═══ Supplied material

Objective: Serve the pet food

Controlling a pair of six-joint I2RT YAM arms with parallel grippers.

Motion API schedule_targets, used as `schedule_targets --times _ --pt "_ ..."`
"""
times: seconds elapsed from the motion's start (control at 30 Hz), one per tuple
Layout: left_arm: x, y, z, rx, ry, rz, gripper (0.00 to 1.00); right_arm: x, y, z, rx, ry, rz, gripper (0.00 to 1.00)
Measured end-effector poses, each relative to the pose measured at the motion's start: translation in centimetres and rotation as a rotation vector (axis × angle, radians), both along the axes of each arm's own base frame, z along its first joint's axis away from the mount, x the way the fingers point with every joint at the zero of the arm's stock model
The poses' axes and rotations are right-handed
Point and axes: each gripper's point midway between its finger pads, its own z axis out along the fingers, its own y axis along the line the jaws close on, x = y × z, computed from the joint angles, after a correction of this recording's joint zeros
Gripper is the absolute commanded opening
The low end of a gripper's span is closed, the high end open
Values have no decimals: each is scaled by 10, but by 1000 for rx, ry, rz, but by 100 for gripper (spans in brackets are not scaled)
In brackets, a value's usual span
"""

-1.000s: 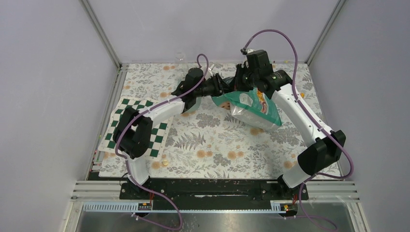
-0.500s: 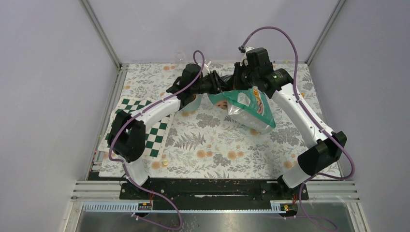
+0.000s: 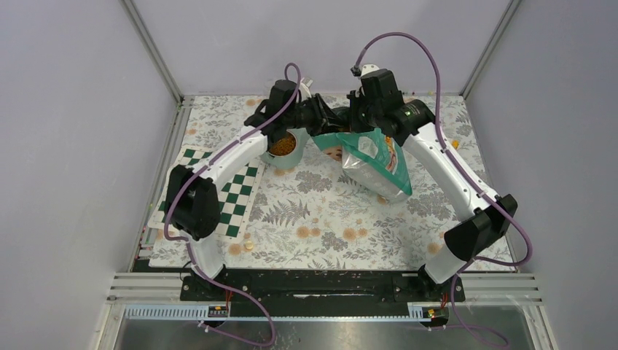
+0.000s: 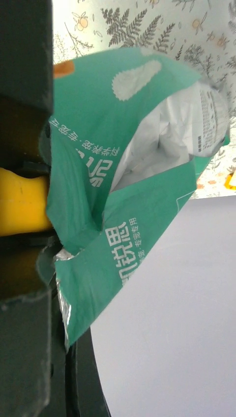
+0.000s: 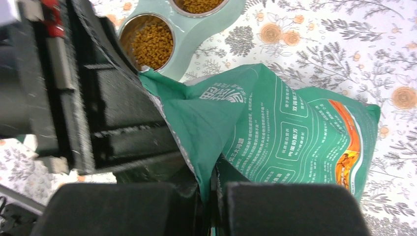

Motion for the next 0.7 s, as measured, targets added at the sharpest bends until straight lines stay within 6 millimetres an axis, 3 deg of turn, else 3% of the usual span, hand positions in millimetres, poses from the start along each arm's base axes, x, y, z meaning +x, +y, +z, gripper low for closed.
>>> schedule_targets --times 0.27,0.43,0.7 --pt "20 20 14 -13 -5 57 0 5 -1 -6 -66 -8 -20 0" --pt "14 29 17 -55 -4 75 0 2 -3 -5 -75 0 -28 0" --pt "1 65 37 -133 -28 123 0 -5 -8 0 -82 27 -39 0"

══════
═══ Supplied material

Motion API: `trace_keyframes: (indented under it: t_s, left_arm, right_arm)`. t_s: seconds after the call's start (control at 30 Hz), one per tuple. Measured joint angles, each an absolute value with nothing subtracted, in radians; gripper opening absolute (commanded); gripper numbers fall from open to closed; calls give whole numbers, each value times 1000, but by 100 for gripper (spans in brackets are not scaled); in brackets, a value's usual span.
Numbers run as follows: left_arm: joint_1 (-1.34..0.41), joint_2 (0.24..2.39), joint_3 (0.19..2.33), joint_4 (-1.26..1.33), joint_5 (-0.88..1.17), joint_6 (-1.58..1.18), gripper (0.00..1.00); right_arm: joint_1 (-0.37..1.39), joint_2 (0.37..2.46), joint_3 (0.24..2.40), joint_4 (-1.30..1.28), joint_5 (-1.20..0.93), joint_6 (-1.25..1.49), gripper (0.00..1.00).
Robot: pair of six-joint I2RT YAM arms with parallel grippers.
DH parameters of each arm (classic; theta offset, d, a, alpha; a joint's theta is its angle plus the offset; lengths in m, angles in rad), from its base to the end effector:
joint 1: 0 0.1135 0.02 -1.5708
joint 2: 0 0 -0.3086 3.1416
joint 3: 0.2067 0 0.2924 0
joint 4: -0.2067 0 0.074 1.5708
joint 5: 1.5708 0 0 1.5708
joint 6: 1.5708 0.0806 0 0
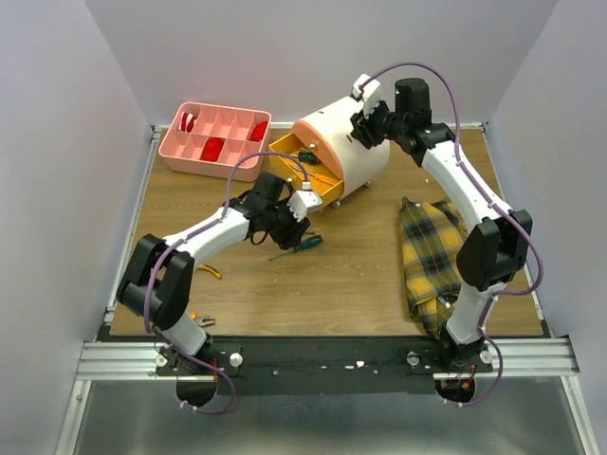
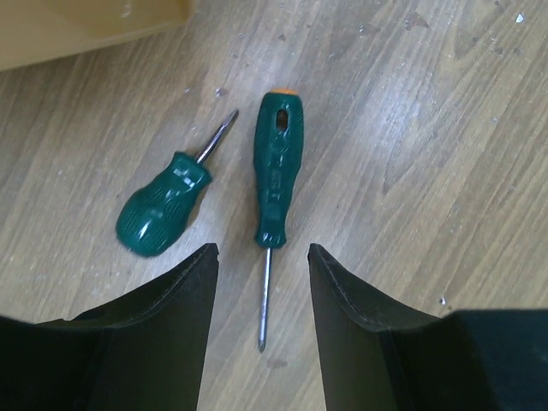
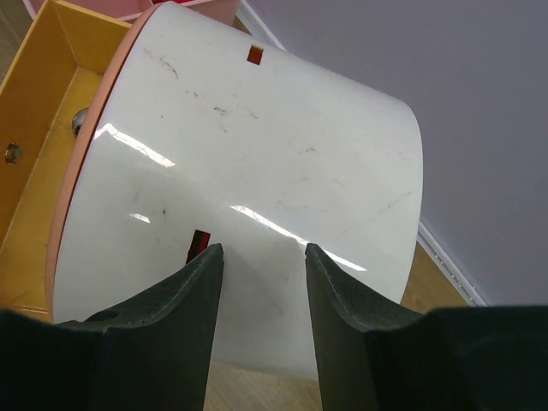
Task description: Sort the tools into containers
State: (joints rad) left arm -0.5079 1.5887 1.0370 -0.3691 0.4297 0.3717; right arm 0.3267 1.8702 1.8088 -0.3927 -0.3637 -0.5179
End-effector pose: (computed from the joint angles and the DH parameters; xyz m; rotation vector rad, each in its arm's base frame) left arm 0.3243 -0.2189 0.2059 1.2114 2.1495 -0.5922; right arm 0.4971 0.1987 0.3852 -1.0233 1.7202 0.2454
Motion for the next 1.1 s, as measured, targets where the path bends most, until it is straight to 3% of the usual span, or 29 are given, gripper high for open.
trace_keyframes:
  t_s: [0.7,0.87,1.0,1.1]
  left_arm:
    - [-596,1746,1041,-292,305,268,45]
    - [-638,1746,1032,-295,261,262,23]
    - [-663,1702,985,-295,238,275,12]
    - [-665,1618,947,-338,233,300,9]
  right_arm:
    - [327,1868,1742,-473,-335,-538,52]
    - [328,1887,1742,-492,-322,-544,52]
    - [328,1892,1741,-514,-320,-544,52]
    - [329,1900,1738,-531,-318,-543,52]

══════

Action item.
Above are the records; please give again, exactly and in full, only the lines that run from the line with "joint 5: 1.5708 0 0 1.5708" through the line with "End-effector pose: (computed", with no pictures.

Exercise answer.
joint 5: 1.5708 0 0 1.5708
joint 6: 1.5708 0.0806 0 0
Task description: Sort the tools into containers
State: (joints rad) left arm -0.5079 1.5887 1.0370 -0.3691 0.4297 0.3717; right arm 0.3267 1.8702 1.8088 -0.3927 -0.3637 -0.5179
End-effector pose: (computed from the joint angles and the DH parameters; xyz m; rotation vector rad, each in its arm's base frame) left arm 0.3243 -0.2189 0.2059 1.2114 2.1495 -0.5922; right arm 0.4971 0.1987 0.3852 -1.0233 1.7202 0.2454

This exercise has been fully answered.